> _Work required_
Could you restate the data word for word and drop the pictures?

> _Data below_
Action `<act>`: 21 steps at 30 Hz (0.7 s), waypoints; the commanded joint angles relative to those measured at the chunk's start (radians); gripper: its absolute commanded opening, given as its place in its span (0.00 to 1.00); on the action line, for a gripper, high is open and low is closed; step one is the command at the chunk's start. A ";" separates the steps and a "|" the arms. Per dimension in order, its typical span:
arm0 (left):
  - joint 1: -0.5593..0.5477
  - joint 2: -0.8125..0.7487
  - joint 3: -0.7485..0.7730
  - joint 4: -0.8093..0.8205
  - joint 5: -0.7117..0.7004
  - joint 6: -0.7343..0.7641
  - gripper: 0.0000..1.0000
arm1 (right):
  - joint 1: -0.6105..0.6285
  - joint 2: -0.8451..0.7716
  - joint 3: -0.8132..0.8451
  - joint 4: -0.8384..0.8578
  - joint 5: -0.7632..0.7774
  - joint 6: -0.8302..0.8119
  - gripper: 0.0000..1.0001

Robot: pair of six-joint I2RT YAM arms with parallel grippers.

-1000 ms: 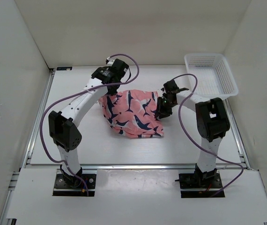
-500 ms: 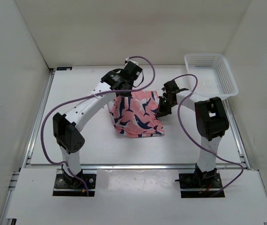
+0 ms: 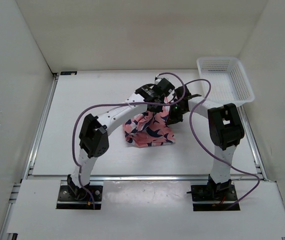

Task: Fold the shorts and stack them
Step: Fold the shorts

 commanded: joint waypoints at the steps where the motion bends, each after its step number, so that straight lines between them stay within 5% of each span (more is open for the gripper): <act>1: 0.005 0.006 0.053 0.018 0.012 -0.106 0.10 | 0.000 0.036 -0.023 0.014 0.025 -0.001 0.00; 9: 0.005 0.089 0.145 0.027 0.060 -0.185 0.10 | 0.000 0.036 -0.023 0.014 0.025 -0.001 0.00; 11: 0.005 0.089 0.169 0.027 0.107 -0.195 0.36 | 0.000 0.036 -0.023 0.014 0.025 -0.001 0.00; 13: 0.005 0.066 0.169 0.018 0.130 -0.205 0.78 | 0.000 0.036 -0.023 0.014 0.025 -0.001 0.00; 14: 0.017 0.048 0.169 0.018 0.141 -0.205 0.87 | 0.000 0.036 -0.023 0.014 0.025 -0.001 0.00; 21: 0.111 -0.154 0.079 0.018 0.242 -0.215 0.87 | 0.000 0.016 -0.041 0.014 0.025 -0.001 0.04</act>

> _Result below_
Action `<act>`: 21 steps at 30 Hz (0.7 s), waypoints; the commanded joint angles relative to those measured at the chunk's start (radians); gripper: its absolute commanded opening, given as its place in its span (0.00 to 1.00); on the action line, for a gripper, high is open and low is closed; step one is the command at the chunk's start. A ";" separates the steps and a "|" the arms. Per dimension in order, its typical span:
arm0 (left):
  - joint 1: -0.5593..0.5477
  - joint 2: -0.8125..0.7487
  - joint 3: -0.7485..0.7730
  - joint 4: -0.8093..0.8205
  - joint 5: -0.7117..0.7004
  - joint 6: -0.7343..0.7641
  - gripper: 0.0000..1.0000
arm1 (right):
  - joint 1: -0.6105..0.6285
  - joint 2: -0.8451..0.7716
  - joint 3: -0.8132..0.8451
  - joint 4: -0.8384..0.8578
  - joint 5: -0.7632..0.7774
  - joint 6: -0.8302..0.8119
  - gripper: 0.0000..1.0001

Robot: pair of six-joint I2RT YAM arms with parallel grippers.

-1000 ms: 
-500 ms: 
+0 ms: 

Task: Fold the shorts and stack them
Step: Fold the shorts

 commanded: joint waypoints at the steps where the motion bends, each after its step number, so that straight lines between them stay within 5% of each span (more is open for the gripper): <act>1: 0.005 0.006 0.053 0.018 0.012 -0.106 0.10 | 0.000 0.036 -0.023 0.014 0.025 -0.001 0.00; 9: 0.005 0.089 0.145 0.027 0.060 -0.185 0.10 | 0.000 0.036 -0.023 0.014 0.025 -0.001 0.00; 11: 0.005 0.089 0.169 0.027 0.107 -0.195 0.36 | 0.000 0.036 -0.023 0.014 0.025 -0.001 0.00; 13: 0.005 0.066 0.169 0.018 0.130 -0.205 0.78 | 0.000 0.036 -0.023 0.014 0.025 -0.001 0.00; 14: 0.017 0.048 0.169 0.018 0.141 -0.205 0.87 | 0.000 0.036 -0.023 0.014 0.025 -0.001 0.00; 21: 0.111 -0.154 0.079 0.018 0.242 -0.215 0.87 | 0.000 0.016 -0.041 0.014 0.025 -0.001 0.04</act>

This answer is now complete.